What makes CUE the ideal configuration language for Kubernetes is its ability to import the Kubernetes OpenAPI schema (both for the builtin Kinds and CRDs) and use it to validate the generated YAML configuration. When writing templates for Kubernetes with CUE, you can be sure that the generated YAML is valid and will not be rejected by the API server.

Timoni vendor commands

Timoni streamlines the process of importing Kubernetes schemas with the timoni mod vendor commands:

  • timoni mod vendor k8s imports the schema of Kubernetes builtin Kinds
  • timoni mod vendor crd imports the schema of Kubernetes CRDs

CUE makes it easy to define complex Kubernetes objects and build abstractions on top of them.
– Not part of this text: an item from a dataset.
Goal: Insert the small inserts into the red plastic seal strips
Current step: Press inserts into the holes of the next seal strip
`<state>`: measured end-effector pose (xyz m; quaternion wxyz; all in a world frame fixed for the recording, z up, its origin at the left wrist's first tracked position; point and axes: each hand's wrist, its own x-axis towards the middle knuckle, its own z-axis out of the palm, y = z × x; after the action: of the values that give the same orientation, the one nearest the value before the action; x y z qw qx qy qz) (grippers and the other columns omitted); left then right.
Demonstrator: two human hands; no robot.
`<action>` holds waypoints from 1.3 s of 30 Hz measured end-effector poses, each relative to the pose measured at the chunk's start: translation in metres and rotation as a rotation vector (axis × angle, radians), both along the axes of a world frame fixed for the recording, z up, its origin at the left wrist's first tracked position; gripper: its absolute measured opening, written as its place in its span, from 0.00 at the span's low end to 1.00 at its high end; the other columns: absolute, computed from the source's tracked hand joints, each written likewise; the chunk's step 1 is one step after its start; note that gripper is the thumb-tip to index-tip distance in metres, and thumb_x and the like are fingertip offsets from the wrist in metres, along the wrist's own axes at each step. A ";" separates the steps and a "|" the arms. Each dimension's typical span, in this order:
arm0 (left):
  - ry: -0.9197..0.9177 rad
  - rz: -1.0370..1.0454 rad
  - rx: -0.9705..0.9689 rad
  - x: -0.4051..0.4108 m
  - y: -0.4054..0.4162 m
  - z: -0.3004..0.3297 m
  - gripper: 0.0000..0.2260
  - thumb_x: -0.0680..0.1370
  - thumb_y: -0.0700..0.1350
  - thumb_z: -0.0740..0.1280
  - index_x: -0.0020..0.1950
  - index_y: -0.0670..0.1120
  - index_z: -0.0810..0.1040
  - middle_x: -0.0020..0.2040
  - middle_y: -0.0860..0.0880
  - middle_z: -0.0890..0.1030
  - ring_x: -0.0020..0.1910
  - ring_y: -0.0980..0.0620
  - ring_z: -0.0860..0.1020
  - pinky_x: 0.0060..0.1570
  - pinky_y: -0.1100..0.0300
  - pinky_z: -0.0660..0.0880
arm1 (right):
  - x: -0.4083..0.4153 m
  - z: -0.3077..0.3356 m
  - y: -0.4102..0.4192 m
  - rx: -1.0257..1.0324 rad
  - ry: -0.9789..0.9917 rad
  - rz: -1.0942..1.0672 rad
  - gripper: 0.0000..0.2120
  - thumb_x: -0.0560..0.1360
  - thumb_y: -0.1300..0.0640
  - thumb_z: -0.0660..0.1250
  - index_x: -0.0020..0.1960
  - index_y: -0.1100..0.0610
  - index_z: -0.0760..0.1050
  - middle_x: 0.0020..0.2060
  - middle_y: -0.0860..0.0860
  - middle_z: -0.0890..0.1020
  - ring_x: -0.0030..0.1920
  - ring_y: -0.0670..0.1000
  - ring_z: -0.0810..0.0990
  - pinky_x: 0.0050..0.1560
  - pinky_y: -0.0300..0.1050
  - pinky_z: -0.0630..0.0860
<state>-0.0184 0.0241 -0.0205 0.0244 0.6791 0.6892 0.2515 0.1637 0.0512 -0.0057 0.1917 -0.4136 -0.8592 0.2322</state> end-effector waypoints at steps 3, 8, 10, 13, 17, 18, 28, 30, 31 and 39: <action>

To reduce the boilerplate, CUE allows defining common schemas, constraints and default values that can be reused across multiple Kubernetes objects.

Timoni CUE definitions

Timoni comes with a set of CUE definitions for the most common Kubernetes constructs, such as Metadata, Label Selectors, Resource Requirements, Container Images, Image Pull Secrets, and more.

Who maintains CUE?

The CUE language was originally developed at Google by Marcel van Lohuizen who co-created the Borg Configuration Language (BCL). Although CUE is very different from BCL, it incorporates many of the lessons learned from 15 years of BCL usage.

Nowadays, CUE is an independent open source project maintained by a dedicated team, with a growing community of contributors and users.